MANY notes and many instruments go to make a symphony. Life is like that too.
I do not mean the vast discord of a drunken existence, nor the confusion of intermittent tippling between benders. I mean real life; the experience that commences with active participation in AA. Many instruments and much practice are needed for the symphony which is this great new adventure of living. And it is new for me because, until the time that I came to AA and started to learn how to learn, my actions were the result of “self-will run riot,” as the Big Book calls it. I have proved repeatedly throughout my drinking years that self-will-run-riot does not produce a symphony; it produces a cacophony.
Now I cannot see the pattern in my present life. It is not necessary, perhaps not desirable, for me to see the pattern. I am not the composer so that is not my part in it. My part is to become a part of the symphony by practicing the use of the instruments I am given, of which there are twelve. These are the Twelve Suggested Steps. They are only suggested because spontaneity and enthusiasm are necessary to growth in this new life.
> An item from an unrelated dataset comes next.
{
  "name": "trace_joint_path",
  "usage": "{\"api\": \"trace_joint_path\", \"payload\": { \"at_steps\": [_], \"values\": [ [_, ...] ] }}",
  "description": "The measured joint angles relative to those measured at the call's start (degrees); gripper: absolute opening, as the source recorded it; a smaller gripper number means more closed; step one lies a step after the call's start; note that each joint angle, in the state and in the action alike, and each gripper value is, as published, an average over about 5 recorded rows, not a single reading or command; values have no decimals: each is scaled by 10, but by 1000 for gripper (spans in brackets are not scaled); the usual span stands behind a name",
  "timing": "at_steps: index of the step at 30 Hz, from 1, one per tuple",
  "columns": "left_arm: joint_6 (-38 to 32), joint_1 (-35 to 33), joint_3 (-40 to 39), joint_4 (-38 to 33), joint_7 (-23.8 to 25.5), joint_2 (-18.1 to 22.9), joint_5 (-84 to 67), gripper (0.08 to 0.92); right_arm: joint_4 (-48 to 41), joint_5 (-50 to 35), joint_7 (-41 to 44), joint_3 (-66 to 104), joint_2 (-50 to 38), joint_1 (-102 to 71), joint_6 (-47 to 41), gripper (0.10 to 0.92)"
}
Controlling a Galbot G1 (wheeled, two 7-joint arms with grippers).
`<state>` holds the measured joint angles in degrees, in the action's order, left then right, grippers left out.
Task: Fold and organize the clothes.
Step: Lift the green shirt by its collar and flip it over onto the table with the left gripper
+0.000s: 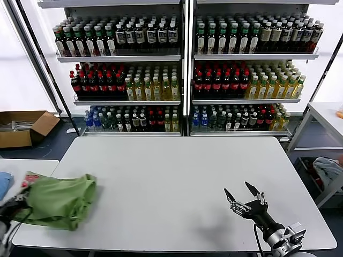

There is plenty of self-discipline needed, because there are no laws except spiritual laws.
I need to train my ears for omissions and sounds of disharmony which indicate that the spiritual law is not being fulfilled. These are negligence, dishonesty, self-centeredness, fear, resentment, self-pity. The spiritual law requires that with the help of God, as I understand Him, and of other alcoholics I make myself fit to give and to receive and to practice these principles in all my affairs.
With this help I have been shown how to carry out these profound exercises. Only I can practice them. Principles are things which I used to regard as priggish theory. Now I know them for what they are: Basic truth, moral standards, reasoning. These things I did not know in the life before AA.
Through AA I am learning little by little, by error and by enlightenment, by experiences both gay and sad, by the thoughtful discussion of group meetings and the continual surfacing of the group conscience, how to apply these three things to my life. By this I mean my small, busy, daily hour-to-hour life with its myriad variations of mood and circumstance, its speed which makes deliberate forethought often impossible and a sincere desire to do what is best indispensable.
My life’s task now is not a task at all but rather a gift so great it is beyond my present comprehension, for I was not long ago born anew and I am in many ways infantile and often clumsy about living. My ears are not well attuned to the composer’s desire. Yet more and more often I can hear the mistakes I make, and when my fellow-learners and I discuss the methods of our practicing we can laugh at our faults out of a heart mysteriously light. We are encouraged by the progress of our discoveries.
The instruments are priceless, but they are no use in that dusty corner. I must review them with wonder, practice them with joy, and rely on the composer with serenity.